Al acto concurrieron numerosos y selectos personajes que, con orgullo muy propio de quienes se identifican con las manifestaciones del espíritu, enmarcaron obsequiosamente la gran noche del arte y del artista. Poco tiempo antes, y como preámbulo inequívoco de gran éxito, por iniciativa de Roberto Laserna y el café Cowork, se expuso parte de su obra, mereciendo tales patrocinadores especial consideración y agradecimiento.

La amplia obra expuesta por Alberto Terrazas, impacta triplemente, tanto por el uso de la diversidad de los materiales empleados, muchos de ellos tan informales como los pedazos de chatarra, como también por la composición de los colores.
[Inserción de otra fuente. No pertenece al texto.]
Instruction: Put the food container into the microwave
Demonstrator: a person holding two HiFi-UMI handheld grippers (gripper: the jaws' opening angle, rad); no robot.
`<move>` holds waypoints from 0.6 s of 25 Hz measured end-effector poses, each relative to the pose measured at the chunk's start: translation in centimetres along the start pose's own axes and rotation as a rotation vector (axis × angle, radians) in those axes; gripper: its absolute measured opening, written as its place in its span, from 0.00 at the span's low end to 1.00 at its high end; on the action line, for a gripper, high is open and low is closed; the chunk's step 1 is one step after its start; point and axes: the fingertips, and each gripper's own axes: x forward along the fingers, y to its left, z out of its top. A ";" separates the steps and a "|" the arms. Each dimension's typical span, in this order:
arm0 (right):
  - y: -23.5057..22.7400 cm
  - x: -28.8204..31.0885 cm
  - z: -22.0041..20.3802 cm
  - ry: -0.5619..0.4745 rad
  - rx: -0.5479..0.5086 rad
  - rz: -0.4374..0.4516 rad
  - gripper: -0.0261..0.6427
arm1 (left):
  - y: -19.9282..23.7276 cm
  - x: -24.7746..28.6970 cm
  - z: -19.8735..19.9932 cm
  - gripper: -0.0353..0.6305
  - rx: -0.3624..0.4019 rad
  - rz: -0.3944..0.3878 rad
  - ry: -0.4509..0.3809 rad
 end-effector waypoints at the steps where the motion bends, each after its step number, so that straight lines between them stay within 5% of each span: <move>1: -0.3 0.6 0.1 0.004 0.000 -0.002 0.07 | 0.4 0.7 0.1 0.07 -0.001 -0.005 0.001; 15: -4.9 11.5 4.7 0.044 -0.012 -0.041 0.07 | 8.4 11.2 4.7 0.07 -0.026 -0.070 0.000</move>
Gracias a la maestría en su manejo, estos logran una misteriosa armonía de conjunto, la que es receptada por el espectador y reconocida por los entendidos y expertos en la materia.
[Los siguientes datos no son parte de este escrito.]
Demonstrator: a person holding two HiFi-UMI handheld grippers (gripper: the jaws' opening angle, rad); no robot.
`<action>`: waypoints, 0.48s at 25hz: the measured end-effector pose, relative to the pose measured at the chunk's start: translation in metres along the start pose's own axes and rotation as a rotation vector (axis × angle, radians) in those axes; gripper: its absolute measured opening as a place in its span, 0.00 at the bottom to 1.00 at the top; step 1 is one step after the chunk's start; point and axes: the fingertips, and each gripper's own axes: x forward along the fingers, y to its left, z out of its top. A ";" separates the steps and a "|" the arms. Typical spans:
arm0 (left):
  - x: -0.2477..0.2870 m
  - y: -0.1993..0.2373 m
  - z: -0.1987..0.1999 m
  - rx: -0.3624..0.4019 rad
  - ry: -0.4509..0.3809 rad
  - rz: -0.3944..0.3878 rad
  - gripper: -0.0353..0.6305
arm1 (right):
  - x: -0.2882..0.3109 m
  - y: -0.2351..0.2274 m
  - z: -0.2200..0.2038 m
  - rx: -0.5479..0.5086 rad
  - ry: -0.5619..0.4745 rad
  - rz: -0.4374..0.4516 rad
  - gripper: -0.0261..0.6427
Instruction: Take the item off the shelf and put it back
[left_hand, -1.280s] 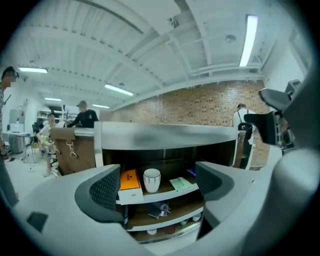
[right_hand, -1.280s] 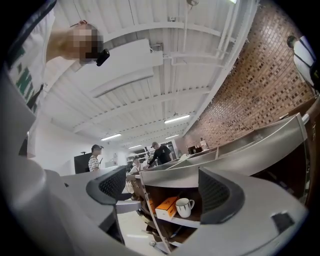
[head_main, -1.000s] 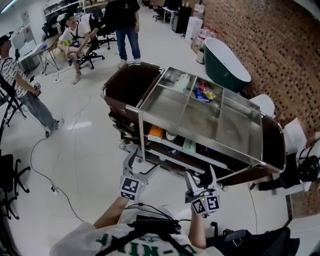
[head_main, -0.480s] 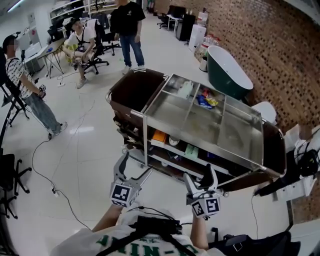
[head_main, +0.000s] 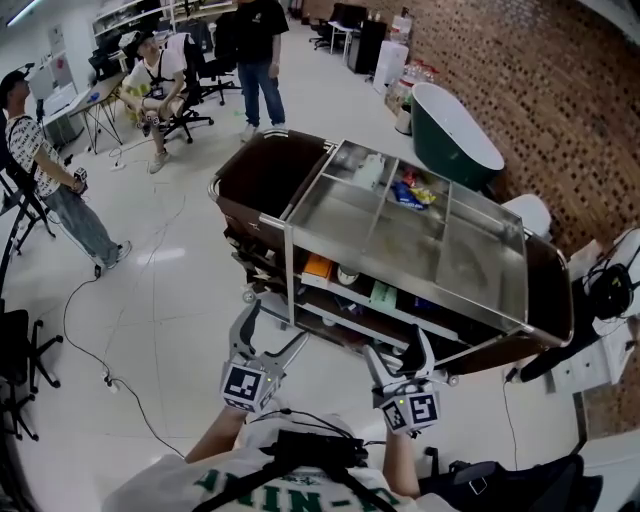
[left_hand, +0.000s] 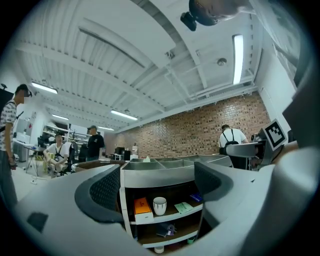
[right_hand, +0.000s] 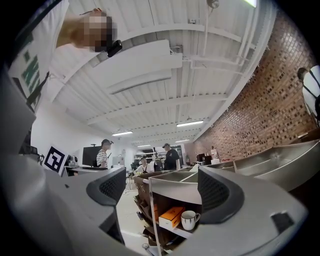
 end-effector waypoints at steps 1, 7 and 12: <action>0.001 0.001 -0.002 0.003 0.005 -0.003 0.73 | 0.000 0.000 0.001 -0.003 -0.001 0.000 0.72; 0.004 0.004 -0.016 0.001 0.033 -0.012 0.73 | -0.002 -0.002 -0.008 -0.011 0.028 -0.010 0.72; 0.006 0.010 -0.025 0.000 0.058 0.020 0.73 | -0.003 -0.002 -0.012 0.000 0.036 -0.015 0.72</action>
Pintores de oficio cotidiano así lo han valorado y resaltado debidamente. Pero, más allá de los aspectos propiamente técnicos, hay algo singular que se apodera irremisiblemente del espíritu: la identificación plena entre esa naturaleza casi exangüe y la no manifiesta, pero que es evidente presencia del espíritu humano y su aventura cotidiana en el mundo que nos toca vivir y sus instancias.

Desde el profano lugar que me corresponde y muy lejos de ser crítico o darme como entendido en tales menesteres, reconociéndome neófito en las artes pictóricas, carente de conceptos y palabras apropiadas para expresar mi embeleso por lo visto, es que me resta apoderarme de unos versos de Clarisse Nicoïdski, escritos originalmente en idioma sefardí, lengua que quién sabe por qué causas se halla anudada en mis ancestros, para loar la amistad y la obra de quien me permitió, en un instante, comprimir un pedazo de luz entre mis dedos: “La pared me está mirando/ la luz/ me está mirando/ también la lámpara la silla la mesa/ con el ojo único/ de las cosas/ el ojo/ caminando/ alrededor de ti/ de mí”.